▶ [The records]
..............................
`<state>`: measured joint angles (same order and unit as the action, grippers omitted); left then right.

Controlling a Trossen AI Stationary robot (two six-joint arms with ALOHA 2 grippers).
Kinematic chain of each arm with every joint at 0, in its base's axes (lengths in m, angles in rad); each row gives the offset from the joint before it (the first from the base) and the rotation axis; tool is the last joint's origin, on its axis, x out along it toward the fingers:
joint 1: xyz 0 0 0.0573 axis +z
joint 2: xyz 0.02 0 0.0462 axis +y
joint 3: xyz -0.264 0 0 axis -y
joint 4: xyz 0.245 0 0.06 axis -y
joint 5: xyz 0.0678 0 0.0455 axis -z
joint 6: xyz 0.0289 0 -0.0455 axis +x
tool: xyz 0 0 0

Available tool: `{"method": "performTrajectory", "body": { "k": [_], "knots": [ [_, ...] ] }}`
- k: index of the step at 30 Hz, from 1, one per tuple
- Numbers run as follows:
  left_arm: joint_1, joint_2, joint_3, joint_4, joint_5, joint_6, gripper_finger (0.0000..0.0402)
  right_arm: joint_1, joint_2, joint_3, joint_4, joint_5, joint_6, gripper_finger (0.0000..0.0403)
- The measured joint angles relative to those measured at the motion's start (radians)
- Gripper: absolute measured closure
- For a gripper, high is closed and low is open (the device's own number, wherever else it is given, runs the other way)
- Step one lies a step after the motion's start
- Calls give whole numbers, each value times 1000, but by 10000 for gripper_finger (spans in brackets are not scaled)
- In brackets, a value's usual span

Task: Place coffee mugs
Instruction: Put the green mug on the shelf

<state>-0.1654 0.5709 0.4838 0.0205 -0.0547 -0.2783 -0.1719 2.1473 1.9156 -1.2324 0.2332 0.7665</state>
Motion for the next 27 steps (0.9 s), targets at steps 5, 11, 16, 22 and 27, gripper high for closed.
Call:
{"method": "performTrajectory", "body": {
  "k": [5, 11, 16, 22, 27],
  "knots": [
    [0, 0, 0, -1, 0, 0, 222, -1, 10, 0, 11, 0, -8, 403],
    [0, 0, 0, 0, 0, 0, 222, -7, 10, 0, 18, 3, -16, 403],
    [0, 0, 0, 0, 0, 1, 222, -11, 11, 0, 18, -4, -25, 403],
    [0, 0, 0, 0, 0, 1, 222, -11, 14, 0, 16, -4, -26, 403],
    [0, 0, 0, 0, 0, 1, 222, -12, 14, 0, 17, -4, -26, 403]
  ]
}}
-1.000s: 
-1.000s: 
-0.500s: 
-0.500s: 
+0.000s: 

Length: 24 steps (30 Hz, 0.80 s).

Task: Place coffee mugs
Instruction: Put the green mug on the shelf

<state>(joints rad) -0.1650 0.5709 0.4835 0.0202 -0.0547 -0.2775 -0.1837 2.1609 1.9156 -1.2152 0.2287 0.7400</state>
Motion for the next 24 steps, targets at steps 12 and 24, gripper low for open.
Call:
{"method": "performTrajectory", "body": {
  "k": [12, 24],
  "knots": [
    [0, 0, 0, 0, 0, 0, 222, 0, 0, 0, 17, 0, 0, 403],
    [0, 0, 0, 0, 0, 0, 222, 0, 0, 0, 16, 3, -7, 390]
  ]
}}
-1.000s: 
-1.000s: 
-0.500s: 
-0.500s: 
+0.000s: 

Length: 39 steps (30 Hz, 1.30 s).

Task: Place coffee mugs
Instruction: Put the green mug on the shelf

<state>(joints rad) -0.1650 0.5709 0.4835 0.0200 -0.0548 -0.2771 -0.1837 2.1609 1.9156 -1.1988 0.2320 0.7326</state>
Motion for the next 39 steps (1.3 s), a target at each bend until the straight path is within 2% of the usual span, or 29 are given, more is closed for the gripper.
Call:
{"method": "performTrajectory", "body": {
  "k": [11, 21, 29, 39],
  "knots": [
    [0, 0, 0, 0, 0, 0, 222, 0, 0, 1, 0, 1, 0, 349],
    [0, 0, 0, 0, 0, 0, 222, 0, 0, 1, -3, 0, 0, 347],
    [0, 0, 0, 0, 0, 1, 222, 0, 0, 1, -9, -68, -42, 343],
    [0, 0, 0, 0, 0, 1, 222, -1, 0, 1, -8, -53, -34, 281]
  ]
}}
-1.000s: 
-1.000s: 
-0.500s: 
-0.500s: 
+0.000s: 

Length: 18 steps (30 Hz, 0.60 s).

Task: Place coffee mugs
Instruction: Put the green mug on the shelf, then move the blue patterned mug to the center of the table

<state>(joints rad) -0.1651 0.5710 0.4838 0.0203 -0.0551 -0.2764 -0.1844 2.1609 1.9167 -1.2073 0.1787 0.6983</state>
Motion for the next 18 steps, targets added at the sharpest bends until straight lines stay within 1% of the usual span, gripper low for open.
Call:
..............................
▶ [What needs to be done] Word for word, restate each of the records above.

▶ [Answer to this exercise]
`<state>`: measured joint angles (same order and unit as the action, grippers omitted); left then right.

Controlling a Trossen AI Stationary robot (two six-joint arms with ALOHA 2 grippers).
Kinematic chain of each arm with every joint at 0, in its base's axes (lengths in m, angles in rad); each row gives the offset from the joint before it (the first from the base) and the rotation axis; tool is the last joint's origin, on its axis, x out along it toward the fingers:
joint 1: xyz 0 0 0.0573 axis +z
joint 2: xyz 0.02 0 0.0462 axis +y
joint 3: xyz -0.264 0 0 axis -y
joint 4: xyz 0.245 0 0.06 axis -y
joint 5: xyz 0.0678 0 0.0455 axis -z
joint 6: xyz 0.0289 0 -0.0455 axis +x
tool: xyz 0 0 0

Available tool: `{"method": "performTrajectory", "body": { "k": [_], "knots": [ [_, ...] ] }}`
- k: index of the step at 30 Hz, from 1, one per tuple
- Numbers run as follows:
  left_arm: joint_1, joint_2, joint_3, joint_4, joint_5, joint_6, gripper_finger (0.0000..0.0402)
  right_arm: joint_1, joint_2, joint_3, joint_4, joint_5, joint_6, gripper_finger (0.0000..0.0403)
- The measured joint angles relative to those measured at the motion's start (radians)
- Gripper: absolute measured closure
- For a gripper, high is closed and low is open (the device's own number, wherever else it is given, runs the other way)
- Step one lies a step after the motion's start
- Calls give whole numbers, each value times 1000, but by 10000 for gripper_finger (spans in brackets are not scaled)
- In brackets, a value's usual span

Task: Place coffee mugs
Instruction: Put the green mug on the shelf

<state>-0.1654 0.5709 0.4838 0.0205 -0.0547 -0.2783 -0.1719 2.1473 1.9156 -1.2324 0.2332 0.7665</state>
Motion for the next 27 steps (0.9 s), targets at steps 5, 11, 16, 22 and 27, gripper high for closed.
Call:
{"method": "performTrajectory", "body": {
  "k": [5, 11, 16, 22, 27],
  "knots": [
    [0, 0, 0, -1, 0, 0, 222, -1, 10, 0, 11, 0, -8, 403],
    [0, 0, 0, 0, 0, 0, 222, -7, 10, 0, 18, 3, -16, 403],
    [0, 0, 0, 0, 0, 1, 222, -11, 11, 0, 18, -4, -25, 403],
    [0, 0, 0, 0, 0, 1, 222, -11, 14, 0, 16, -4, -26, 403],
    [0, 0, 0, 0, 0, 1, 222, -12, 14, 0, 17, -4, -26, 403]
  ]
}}
-1.000s: 
-1.000s: 
-0.500s: 
-0.500s: 
+0.000s: 

Length: 24 steps (30 Hz, 0.80 s).

Task: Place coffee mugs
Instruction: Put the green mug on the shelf

<state>(joints rad) -0.1650 0.5709 0.4835 0.0202 -0.0547 -0.2775 -0.1837 2.1609 1.9156 -1.2152 0.2287 0.7400</state>
Motion for the next 24 steps, targets at steps 12 and 24, gripper low for open.
Call:
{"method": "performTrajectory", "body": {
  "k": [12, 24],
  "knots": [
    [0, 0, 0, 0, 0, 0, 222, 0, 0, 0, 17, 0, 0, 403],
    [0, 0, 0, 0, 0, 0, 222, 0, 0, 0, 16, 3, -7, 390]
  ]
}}
-1.000s: 
-1.000s: 
-0.500s: 
-0.500s: 
+0.000s: 

Length: 39 steps (30 Hz, 1.30 s).

Task: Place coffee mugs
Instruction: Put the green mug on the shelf

<state>(joints rad) -0.1650 0.5709 0.4835 0.0200 -0.0548 -0.2771 -0.1837 2.1609 1.9156 -1.1988 0.2320 0.7326</state>
Motion for the next 39 steps (1.3 s), a target at each bend until the straight path is within 2% of the usual span, or 29 are given, more is closed for the gripper.
Call:
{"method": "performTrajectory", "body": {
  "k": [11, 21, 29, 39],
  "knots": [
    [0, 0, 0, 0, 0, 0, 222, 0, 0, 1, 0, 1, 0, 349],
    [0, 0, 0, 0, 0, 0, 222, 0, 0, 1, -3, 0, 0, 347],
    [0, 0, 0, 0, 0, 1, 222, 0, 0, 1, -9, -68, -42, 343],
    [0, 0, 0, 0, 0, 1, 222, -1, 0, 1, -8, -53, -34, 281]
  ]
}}
-1.000s: 
-1.000s: 
-0.500s: 
-0.500s: 
+0.000s: 

Length: 18 steps (30 Hz, 0.60 s).

Task: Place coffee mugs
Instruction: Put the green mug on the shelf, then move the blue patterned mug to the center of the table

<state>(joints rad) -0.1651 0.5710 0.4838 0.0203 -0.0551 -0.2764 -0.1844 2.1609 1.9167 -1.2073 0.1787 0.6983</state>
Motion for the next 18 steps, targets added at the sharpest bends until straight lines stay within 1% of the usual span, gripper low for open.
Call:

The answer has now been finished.